Core Developer @ Hudson River Trading
On 12/18/2021, 10:24:28 PM
This semester was pretty crazy. It's hard to tell it was actually harder than previous semesters or not; it may be that every semester seems harder than the prior. There were really a lot of fun things going on, and only now do I have time to catch my breath and compile these into one place.
These school projects can all be found under the Projects page along with an abstract, but I'll emphasize this semester's projects and the context behind them here1.

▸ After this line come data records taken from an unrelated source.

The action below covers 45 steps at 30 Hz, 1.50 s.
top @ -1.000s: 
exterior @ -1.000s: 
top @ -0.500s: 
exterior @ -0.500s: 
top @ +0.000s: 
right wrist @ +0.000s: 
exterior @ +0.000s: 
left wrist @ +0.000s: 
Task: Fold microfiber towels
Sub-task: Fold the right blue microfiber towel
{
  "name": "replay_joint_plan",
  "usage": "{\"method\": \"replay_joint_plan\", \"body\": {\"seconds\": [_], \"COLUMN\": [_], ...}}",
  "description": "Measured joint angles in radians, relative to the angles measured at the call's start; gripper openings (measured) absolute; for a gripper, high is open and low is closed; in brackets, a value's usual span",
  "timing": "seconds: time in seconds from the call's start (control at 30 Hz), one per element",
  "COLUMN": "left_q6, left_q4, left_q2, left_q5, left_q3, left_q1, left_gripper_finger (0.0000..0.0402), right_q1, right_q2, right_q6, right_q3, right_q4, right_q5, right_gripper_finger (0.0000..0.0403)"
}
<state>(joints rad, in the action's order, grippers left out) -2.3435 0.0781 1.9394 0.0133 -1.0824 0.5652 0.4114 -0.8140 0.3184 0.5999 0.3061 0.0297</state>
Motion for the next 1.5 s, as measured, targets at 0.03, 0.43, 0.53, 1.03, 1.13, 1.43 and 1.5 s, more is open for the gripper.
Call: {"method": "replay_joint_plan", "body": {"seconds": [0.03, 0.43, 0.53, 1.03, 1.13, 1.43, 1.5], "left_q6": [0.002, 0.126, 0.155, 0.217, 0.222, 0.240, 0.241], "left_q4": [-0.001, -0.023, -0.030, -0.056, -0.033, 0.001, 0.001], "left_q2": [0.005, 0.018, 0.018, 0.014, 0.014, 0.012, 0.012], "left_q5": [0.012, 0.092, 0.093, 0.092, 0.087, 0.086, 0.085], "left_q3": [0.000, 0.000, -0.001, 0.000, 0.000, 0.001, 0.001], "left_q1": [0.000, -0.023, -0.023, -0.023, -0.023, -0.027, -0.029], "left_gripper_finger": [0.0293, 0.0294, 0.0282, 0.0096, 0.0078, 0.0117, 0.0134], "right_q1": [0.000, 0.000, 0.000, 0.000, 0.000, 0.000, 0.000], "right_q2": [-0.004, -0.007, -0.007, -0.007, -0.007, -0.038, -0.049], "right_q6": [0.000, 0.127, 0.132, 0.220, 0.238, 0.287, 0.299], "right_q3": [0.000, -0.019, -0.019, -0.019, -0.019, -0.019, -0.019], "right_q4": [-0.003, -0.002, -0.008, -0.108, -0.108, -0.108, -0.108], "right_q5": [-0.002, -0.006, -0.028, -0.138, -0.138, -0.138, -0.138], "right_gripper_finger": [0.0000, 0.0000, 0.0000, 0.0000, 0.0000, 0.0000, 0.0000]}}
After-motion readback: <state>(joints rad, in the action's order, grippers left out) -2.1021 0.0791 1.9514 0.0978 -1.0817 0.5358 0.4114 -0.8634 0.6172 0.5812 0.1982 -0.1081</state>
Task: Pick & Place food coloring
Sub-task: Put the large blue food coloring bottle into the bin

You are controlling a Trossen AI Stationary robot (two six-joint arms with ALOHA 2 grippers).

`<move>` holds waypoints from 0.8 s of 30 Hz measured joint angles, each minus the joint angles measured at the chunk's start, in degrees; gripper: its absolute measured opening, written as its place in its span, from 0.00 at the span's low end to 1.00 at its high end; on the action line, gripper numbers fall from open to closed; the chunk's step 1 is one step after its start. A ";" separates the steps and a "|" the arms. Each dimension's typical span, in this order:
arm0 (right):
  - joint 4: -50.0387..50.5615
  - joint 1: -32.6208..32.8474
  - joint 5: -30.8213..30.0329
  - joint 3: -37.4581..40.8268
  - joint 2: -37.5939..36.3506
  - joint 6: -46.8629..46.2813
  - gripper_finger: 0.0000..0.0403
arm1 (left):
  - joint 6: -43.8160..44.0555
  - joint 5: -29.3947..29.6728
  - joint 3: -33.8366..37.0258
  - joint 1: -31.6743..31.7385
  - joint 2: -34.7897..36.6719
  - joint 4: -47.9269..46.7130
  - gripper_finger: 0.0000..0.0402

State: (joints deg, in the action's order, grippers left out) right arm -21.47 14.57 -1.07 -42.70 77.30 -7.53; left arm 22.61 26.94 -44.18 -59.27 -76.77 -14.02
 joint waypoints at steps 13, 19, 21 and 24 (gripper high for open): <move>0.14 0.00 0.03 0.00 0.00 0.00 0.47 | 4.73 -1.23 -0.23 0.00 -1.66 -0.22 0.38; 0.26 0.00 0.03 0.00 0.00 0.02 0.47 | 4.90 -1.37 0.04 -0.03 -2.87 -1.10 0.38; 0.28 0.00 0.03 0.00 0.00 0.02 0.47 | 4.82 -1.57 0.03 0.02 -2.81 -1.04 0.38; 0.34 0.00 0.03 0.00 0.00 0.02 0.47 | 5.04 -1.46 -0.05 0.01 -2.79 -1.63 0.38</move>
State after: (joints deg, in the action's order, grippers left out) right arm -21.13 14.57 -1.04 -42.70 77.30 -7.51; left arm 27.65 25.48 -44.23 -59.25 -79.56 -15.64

The first class was an independent study on (formal) program analysis. We followed the CMU Program Analysis textbook2 The first half of the textbook was focused on (static) dataflow analysis, and the latter on a survey of high level topics such as Hoare logic, SMT solvers, symbolic execution, concolic testing, and fuzz testing. We'll revisit dataflow analysis in a later project.

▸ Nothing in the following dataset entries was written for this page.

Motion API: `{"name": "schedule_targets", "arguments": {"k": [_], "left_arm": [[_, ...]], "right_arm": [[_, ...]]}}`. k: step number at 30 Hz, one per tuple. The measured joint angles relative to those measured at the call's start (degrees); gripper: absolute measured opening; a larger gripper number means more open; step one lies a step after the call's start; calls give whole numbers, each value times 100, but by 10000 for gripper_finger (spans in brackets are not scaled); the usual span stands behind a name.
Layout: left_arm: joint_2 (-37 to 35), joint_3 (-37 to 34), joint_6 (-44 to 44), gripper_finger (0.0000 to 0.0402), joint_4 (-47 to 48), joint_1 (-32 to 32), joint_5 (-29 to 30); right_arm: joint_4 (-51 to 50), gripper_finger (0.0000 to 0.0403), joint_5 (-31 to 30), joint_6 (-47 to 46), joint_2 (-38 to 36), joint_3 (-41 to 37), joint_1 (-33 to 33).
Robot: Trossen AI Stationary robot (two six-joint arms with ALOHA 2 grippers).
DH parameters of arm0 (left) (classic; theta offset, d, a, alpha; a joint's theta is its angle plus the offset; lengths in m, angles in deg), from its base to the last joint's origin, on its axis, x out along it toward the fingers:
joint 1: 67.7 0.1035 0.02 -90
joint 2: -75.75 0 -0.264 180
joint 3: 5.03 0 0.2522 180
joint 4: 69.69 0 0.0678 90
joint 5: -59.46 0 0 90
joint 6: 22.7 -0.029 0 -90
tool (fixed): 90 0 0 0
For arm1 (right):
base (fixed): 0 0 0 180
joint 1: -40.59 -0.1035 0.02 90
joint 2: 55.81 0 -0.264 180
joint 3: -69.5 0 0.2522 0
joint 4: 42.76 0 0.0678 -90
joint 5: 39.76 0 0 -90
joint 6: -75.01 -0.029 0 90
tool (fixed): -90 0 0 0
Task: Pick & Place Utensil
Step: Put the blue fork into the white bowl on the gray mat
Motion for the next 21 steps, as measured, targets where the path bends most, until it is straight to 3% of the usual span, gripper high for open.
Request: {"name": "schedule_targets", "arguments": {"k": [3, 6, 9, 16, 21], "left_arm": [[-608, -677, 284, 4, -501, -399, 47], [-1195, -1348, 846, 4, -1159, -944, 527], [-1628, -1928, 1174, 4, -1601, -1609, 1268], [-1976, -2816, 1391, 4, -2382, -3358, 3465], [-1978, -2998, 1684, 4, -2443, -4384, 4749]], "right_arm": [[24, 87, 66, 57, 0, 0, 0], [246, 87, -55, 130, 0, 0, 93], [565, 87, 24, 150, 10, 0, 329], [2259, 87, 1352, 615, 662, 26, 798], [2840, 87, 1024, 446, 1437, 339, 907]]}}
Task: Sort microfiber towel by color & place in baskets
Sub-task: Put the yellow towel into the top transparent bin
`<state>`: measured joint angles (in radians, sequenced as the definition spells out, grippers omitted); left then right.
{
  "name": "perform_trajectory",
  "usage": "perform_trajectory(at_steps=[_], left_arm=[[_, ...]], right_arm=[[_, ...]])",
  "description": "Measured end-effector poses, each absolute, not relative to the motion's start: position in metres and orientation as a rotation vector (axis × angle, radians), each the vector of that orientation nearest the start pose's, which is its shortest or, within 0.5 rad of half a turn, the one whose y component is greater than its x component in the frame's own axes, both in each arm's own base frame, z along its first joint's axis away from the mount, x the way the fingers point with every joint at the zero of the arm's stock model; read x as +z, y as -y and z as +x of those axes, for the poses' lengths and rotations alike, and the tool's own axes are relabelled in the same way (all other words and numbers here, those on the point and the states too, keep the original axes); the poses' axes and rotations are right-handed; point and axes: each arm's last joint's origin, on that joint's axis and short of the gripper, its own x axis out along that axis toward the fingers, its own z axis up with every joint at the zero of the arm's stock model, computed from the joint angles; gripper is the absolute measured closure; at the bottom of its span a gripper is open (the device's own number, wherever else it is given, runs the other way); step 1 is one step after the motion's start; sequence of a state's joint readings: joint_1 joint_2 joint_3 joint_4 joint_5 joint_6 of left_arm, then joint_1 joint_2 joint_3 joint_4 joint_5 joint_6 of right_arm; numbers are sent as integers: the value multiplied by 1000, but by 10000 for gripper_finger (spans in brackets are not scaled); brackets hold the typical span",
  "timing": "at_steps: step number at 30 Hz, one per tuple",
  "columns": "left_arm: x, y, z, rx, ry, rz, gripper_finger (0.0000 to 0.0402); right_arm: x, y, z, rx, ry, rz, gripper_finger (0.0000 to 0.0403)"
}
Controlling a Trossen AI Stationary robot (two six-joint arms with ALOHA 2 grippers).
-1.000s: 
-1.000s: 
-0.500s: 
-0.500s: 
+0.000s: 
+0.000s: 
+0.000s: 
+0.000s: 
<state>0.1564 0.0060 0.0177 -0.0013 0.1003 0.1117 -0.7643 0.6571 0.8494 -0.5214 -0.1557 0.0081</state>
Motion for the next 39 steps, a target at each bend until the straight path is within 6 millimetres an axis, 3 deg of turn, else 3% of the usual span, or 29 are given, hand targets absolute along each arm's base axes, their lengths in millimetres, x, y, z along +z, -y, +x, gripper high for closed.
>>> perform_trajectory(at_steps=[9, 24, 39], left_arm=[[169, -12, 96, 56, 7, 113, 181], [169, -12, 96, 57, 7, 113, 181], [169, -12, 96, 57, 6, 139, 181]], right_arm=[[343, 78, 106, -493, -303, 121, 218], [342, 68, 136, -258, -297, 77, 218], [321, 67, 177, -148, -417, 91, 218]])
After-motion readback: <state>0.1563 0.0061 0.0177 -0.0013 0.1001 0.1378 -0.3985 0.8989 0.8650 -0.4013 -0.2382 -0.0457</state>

For the final project, we decided to veer off on a completely different track towards interactive theorem provers. When searching for a topic for my master's, formal verification and the Coq interactive theorem prover often came up. In my current master's group, the interactive theorem prover Agda is used instead. I wanted to figure out what "interactive theorem proving" really meant, and so made the goal of the final project to do achieve this. There are a few resources to learn Agda, none of which are for the faint-of-heart: we mainly used Swansea University's "Interactive theorem proving for Agda users" lecture notes. At a high level, what we found is that Agda can be seen like a normal functional programming language, and can be used as such -- superficially, the major differences are that its type system is more advanced3 and that we interpret types in the theory of propositional logic. We then end up programming logic, and using the type system to (type-)check our proofs. It is difficult to define Agda satisfactorily in a few lines4, so I will save it for a later post -- suffice it to say that the correspondence between theorem proving and programming is both straightforward and mindblowing at the same time.
Originally, for the final project, we intended to implement and prove the correctness of some data structure, such as red-black trees, in Agda. However, this proved too difficult in the limited time frame, and we chose to write up and explain the intuition behind several simple Agda samples.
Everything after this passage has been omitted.